__Task description__
Write out again each line of the material below, unchanged, from the first one to the line that holds "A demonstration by".

┌─ Supplied information

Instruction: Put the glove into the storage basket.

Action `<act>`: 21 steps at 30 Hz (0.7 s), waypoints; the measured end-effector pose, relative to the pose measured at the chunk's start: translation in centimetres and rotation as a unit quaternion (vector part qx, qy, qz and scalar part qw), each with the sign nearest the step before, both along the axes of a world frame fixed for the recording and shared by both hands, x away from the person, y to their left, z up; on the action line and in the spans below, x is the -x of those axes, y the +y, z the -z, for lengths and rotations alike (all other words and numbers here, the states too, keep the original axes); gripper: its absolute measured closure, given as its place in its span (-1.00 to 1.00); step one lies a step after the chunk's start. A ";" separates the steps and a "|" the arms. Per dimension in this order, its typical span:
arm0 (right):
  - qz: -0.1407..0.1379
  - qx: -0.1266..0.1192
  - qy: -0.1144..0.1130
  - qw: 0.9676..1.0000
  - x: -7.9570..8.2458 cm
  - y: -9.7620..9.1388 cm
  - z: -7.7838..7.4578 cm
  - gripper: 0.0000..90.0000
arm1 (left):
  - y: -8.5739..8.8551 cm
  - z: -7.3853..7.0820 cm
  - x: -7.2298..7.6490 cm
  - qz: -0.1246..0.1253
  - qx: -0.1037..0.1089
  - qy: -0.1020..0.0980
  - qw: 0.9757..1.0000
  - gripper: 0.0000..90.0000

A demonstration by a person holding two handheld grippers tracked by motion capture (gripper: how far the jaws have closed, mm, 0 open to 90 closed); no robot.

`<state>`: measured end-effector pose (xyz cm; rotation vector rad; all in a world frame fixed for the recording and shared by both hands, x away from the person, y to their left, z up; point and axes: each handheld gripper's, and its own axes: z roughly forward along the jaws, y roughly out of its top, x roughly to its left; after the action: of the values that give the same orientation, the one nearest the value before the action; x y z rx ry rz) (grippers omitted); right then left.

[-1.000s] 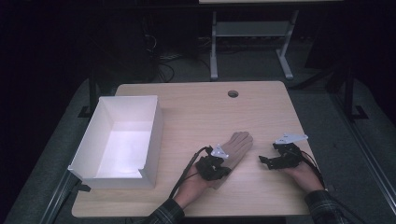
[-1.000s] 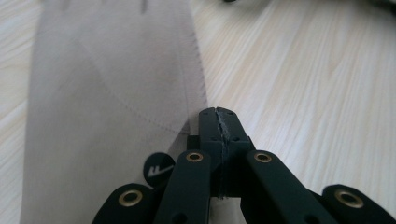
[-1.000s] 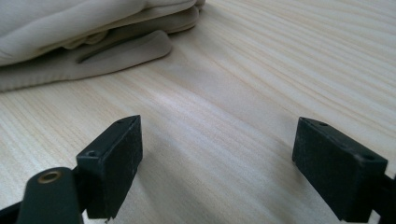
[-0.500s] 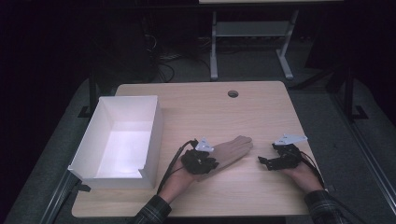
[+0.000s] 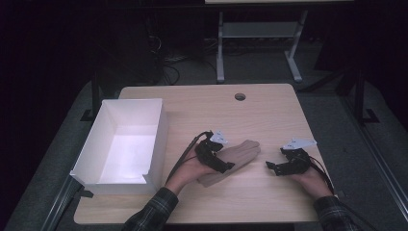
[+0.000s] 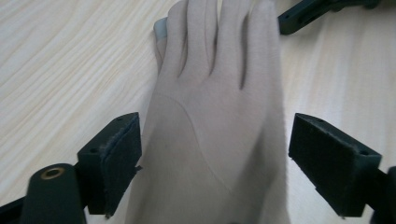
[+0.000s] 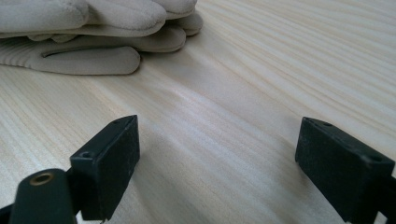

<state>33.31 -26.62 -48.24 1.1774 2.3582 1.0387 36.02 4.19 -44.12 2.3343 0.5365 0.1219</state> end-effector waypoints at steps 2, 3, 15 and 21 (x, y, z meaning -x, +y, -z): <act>0.000 0.000 0.000 1.000 0.0 0.0 0.0 -0.70 | -0.6 0.5 -0.3 0.007 -0.011 0.001 1.000 -0.70; 0.000 0.000 0.000 1.000 0.0 0.0 0.0 -0.70 | -0.8 0.8 -0.3 0.004 -0.010 0.004 1.000 -0.70; 0.000 0.000 0.000 1.000 0.0 0.0 0.0 -0.70 | -1.1 2.0 0.1 0.019 -0.031 0.010 0.999 -0.43; 0.000 0.000 0.000 1.000 0.0 0.0 0.0 -0.70 | -0.8 1.8 0.3 0.031 -0.016 0.036 0.999 0.36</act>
<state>33.30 -26.62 -48.24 1.1778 2.3584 1.0392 35.70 3.36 -45.95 2.3909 0.5000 0.0186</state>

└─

__Output for this task__
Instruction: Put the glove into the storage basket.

Action `<act>`: 21 steps at 30 Hz (0.7 s), waypoints; the measured end-effector pose, relative to the pose measured at the chunk's start: translation in centimetres and rotation as a unit quaternion (vector part qx, qy, qz and scalar part qw), each with the sign nearest the step before, both along the axes of a world frame fixed for the recording and shared by both hands, x away from the person, y to their left, z up; on the action line and in the spans below, x is the -x of those axes, y the +y, z the -z, for lengths and rotations alike (all other words and numbers here, the states too, keep the original axes); gripper: its absolute measured closure, given as its place in its span (-1.00 to 1.00); step one lies a step after the chunk's start. A ";" separates the steps and a "|" the arms. Per dimension in this order, its typical span:
arm0 (right):
  - qz: -0.1407..0.1379
  - qx: -0.1266..0.1192
  - qy: -0.1144..0.1130
  - qw: 0.9676..1.0000
  - x: -7.9570..8.2458 cm
  - y: -9.7620..9.1388 cm
  - z: -7.7838..7.4578 cm
  - gripper: 0.0000..90.0000
arm1 (left):
  - y: -8.5739..8.8551 cm
  - z: -7.3853..7.0820 cm
  - x: -7.2298..7.6490 cm
  - qz: -0.1246..0.1253
  - qx: -0.1037..0.1089
  - qy: -0.1020..0.0980
  - qw: 0.9757..1.0000
  - gripper: 0.0000..90.0000

A demonstration by a person holding two handheld grippers tracked by motion capture (gripper: how far the jaws have closed, mm, 0 open to 90 closed); no robot.

That completes the output for this exercise.